• **REQUIREMENT**:
Within the records, find every line that includes the word "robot" and copy it.

===============

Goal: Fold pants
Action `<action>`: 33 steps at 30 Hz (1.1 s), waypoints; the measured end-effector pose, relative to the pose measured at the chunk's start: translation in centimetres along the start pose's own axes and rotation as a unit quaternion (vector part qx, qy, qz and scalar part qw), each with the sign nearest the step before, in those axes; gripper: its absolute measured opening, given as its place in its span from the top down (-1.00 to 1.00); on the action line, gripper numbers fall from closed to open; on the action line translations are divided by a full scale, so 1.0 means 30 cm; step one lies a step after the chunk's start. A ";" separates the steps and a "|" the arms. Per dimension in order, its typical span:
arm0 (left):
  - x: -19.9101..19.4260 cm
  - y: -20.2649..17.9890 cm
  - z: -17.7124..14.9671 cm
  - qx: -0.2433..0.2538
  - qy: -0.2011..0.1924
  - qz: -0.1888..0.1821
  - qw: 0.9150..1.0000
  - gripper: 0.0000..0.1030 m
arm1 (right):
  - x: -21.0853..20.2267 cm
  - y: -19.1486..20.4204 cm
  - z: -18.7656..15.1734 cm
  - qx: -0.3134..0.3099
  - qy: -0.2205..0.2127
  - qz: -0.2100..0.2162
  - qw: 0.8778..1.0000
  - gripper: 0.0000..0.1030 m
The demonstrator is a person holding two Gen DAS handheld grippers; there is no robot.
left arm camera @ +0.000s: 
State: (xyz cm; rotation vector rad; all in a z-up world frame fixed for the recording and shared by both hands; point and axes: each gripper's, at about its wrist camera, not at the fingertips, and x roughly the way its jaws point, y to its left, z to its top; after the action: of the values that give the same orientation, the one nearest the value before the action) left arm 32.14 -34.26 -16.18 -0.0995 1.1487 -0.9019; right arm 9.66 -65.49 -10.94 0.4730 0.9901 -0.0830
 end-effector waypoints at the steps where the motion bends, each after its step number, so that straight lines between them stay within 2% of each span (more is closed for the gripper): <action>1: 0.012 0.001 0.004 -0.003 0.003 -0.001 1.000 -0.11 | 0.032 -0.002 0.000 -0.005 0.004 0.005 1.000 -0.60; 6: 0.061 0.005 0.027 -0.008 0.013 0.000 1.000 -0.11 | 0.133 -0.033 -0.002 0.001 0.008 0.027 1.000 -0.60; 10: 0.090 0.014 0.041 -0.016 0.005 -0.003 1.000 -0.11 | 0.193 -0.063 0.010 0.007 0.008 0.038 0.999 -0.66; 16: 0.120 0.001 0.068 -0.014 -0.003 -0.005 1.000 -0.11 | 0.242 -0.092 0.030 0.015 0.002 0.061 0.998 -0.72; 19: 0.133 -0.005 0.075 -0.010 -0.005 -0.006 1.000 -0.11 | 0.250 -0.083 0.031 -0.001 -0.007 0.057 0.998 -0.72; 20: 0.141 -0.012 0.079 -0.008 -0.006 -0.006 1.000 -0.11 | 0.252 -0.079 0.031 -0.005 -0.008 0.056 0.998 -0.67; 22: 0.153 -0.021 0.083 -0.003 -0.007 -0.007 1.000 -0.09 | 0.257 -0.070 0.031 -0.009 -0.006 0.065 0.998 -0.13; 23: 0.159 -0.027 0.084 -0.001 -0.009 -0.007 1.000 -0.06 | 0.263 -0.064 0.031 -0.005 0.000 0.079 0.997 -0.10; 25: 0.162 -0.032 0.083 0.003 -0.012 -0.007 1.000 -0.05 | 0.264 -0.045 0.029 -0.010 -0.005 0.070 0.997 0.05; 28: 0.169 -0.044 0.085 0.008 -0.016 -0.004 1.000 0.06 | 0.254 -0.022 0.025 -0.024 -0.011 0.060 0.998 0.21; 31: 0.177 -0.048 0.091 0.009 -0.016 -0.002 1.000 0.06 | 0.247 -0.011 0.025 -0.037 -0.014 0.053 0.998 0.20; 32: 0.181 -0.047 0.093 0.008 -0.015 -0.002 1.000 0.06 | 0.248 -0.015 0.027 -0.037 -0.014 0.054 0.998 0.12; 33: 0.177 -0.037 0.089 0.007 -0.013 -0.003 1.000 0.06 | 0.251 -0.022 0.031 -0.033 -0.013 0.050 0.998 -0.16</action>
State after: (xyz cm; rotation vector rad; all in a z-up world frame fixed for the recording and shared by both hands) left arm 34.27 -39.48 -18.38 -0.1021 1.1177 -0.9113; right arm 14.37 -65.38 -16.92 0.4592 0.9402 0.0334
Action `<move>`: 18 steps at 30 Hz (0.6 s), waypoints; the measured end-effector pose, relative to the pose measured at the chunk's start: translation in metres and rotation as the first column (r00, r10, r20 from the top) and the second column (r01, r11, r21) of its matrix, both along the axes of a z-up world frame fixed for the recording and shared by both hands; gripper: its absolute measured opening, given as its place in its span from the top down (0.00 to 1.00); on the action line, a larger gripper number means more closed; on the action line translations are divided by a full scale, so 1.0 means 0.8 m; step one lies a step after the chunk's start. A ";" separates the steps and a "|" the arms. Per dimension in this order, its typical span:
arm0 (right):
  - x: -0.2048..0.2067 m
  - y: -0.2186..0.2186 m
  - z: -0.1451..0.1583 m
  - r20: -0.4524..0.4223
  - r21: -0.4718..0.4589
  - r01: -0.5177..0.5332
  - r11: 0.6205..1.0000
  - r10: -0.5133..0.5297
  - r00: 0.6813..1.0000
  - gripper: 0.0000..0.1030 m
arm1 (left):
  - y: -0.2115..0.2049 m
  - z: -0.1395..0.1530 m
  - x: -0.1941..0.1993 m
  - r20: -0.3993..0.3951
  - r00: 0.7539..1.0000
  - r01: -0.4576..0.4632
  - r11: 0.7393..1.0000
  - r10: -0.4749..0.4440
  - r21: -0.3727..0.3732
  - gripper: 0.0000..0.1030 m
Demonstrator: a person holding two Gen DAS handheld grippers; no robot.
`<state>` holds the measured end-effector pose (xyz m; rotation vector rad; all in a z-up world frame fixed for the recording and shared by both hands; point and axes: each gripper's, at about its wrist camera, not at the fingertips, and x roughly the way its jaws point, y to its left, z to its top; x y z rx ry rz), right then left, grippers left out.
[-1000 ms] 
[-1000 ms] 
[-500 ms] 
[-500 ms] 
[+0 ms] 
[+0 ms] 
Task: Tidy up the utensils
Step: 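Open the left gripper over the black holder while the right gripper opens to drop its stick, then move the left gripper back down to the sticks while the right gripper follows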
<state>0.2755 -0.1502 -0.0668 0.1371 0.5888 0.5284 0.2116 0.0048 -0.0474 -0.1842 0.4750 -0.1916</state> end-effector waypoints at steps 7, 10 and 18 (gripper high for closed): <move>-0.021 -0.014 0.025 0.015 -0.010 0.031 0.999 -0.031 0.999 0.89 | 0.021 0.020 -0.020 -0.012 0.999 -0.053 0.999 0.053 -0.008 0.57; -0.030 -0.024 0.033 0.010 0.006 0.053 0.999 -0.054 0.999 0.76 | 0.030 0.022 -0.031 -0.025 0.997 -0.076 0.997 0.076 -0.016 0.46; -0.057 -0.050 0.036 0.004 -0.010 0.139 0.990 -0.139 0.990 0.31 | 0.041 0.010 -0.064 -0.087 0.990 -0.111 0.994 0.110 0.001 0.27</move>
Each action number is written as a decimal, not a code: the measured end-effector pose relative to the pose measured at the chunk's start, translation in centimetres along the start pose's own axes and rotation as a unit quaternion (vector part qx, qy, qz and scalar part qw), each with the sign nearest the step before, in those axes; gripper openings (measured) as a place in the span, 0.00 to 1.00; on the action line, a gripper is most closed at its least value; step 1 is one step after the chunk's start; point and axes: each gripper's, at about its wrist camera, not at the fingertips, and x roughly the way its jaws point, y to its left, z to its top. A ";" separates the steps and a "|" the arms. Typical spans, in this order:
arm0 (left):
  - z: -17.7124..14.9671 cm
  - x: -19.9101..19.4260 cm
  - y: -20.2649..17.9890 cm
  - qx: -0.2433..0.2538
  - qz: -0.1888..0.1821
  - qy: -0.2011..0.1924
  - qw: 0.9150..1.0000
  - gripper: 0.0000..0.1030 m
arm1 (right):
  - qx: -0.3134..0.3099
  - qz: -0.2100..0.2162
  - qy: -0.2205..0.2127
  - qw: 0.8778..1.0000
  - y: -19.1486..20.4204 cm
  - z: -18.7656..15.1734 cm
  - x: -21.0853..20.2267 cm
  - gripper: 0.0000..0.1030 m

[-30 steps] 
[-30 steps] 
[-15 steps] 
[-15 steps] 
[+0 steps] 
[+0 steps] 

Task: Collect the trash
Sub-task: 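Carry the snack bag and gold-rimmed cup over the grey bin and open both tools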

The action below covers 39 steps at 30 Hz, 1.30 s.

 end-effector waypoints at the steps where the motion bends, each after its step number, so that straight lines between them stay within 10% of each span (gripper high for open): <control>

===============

• **EXPECTED ANSWER**:
The demonstrator is a person holding two Gen DAS handheld grippers; there is no robot.
Demonstrator: a person holding two Gen DAS handheld grippers; no robot.

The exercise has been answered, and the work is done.